III-4-a Qui parle ?

Intéressons-nous d’abord aux embrayeurs liés à la catégorie de la personne, au sens où l’entend Emile Benveniste dans sa définition du discours : « Toute énonciation supposant un locuteur et un auditeur, et chez le premier l’intention d’influencer l’autre en quelque manière (…), bref tous les genres où quelqu’un s’adresse à quelqu’un, s’énonce comme locuteur et organise ce qu’il dit dans la catégorie de la personne. » Nous allons concentrer nos observations sur quatre types d’embrayeurs, tels que les envisage Dominique Maingueneau 391 :

  • le couple je-tu,qui permet à la fois de se poser en énonciateur et de constituer autrui en allocutaire ;
  • le couple nous-vous,qui joue le même rôle, à ceci près que les pronoms personnels nous et vousne sont pas considérés seulement comme les pluriels de je et tu mais comme des « personnes amplifiées » par opposition à des « personnes strictes » : nous et vous correspondent à une extension et non à une multiplication de je et tu ;
  • les adjectifs et pronoms possessifs comme mon, ton, nos, vos, le mien, le tien, le nôtre, le vôtre, qui contiennent un de ces embrayeurs et déclinent les personnes je, tu, nous, vous ;
  • le pronom personnel indéfini de la troisième personne on, qui est une non-personne mais se situe à la frontière de la catégorie de la personne et qui peut jouer deux rôles : le on indéfini désigne un sujet humain indéterminé et peut s’appliquer à l’énonciateur ; le on peut aussi être appréhendé comme un substitut de nous.

La répartition quantitative des je et des nous dans le discours de nos quatre interlocuteurs va nous aider à établir une première distinction.
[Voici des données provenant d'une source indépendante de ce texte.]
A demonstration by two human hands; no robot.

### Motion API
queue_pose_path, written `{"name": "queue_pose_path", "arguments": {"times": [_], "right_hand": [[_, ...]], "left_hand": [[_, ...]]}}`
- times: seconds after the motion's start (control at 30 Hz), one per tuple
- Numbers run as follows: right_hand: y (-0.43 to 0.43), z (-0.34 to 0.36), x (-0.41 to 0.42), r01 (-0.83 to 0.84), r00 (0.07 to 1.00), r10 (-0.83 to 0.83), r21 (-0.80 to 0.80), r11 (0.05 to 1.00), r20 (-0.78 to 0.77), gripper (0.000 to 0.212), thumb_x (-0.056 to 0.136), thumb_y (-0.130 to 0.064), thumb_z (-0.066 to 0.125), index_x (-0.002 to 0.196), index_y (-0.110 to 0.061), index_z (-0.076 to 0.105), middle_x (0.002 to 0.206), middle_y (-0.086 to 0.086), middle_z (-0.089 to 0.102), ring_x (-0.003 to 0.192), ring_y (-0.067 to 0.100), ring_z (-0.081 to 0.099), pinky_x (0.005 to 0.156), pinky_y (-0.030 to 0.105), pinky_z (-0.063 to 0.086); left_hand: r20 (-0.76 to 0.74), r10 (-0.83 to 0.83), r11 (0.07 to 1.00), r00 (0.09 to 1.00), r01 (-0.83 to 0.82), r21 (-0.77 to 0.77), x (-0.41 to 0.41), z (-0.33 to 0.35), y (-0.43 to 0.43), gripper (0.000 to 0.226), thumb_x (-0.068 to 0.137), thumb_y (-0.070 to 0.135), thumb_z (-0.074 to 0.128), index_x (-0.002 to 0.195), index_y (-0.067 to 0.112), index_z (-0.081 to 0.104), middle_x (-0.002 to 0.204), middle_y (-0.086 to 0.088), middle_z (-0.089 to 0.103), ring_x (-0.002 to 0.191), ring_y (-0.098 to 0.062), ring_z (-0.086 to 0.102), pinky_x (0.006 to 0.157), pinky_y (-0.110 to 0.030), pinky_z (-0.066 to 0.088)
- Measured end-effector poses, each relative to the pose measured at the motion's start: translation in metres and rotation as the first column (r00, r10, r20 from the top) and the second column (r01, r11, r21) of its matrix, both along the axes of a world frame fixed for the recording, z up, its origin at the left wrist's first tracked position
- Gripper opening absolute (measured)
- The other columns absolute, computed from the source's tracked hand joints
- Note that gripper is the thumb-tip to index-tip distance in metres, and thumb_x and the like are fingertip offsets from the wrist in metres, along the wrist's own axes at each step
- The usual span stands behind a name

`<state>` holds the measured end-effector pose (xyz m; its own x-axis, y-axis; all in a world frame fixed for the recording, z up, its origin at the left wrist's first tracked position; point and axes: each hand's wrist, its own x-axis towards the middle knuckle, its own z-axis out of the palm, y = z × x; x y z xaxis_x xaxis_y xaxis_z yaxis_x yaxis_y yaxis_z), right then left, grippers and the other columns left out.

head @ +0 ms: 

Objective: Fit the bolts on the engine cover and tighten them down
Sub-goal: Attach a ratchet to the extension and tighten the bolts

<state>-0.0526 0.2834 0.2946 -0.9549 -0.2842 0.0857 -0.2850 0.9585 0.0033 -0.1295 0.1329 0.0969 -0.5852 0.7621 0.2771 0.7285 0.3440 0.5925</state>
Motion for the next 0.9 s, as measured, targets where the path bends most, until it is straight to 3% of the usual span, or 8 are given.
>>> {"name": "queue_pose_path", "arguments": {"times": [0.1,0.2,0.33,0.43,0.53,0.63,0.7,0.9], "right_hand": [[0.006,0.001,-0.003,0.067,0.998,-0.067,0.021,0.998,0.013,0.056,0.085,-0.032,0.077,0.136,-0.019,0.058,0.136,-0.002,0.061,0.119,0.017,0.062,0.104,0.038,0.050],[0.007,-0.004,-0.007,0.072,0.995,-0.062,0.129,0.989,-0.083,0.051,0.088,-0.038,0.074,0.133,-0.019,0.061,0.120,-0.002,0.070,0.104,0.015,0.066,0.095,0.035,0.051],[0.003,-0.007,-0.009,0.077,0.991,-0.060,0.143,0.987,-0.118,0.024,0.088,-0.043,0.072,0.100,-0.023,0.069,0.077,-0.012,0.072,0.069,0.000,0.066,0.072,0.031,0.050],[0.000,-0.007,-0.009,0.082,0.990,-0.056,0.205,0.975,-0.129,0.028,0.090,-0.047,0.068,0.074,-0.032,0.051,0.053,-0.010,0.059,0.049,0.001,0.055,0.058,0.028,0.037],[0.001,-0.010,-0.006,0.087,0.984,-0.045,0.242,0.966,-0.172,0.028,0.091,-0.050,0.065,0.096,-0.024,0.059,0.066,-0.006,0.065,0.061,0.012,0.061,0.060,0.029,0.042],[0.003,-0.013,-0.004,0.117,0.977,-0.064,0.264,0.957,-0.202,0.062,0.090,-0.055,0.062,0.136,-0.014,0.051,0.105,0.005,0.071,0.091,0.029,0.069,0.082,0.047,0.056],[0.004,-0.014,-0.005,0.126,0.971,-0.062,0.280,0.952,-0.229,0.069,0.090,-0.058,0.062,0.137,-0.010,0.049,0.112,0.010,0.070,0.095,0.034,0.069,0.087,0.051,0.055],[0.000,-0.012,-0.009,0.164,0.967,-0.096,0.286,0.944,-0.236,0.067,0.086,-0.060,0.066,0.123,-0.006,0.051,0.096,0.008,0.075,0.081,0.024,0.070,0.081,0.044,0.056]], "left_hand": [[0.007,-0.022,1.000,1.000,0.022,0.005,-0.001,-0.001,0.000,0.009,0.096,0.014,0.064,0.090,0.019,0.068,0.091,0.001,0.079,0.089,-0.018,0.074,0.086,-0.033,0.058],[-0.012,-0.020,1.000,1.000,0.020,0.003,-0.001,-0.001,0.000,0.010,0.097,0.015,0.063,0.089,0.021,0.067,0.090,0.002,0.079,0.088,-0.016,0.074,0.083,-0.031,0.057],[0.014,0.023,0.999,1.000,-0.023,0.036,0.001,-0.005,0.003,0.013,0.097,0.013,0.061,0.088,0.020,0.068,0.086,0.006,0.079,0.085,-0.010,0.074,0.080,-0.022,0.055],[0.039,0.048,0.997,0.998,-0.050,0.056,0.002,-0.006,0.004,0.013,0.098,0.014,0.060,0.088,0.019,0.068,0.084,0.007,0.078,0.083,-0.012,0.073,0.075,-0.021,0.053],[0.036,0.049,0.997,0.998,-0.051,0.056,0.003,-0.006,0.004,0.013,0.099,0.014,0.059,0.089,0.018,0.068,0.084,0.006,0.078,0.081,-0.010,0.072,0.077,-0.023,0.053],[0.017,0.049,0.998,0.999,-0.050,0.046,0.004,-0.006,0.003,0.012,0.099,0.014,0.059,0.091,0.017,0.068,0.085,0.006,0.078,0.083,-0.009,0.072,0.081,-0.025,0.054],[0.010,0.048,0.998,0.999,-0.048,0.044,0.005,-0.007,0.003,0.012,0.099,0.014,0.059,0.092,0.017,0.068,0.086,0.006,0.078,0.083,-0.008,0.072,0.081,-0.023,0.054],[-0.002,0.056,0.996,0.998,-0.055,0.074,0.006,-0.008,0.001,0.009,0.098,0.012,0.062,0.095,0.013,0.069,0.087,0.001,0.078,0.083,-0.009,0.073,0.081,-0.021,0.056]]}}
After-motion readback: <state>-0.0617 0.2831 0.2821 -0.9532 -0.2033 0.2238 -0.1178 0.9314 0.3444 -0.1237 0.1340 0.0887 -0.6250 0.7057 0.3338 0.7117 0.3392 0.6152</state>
Selon Dominique Maingueneau 392 , « le nous  permet au scripteur de demeurer dans le registre de la première personne tout en se démarquant du caractère individualisant qu’implique le je… Cet énonciateur n’est pas un individu parlant en son nom propre (je), c’est, derrière lui, l’ensemble d’une communauté savante unanime. Par une sorte de « contrat énonciatif », l’auteur se pose en délégué d’une collectivité investie de l’autorité d’un savoir dont la légitimité repose sur une institution…»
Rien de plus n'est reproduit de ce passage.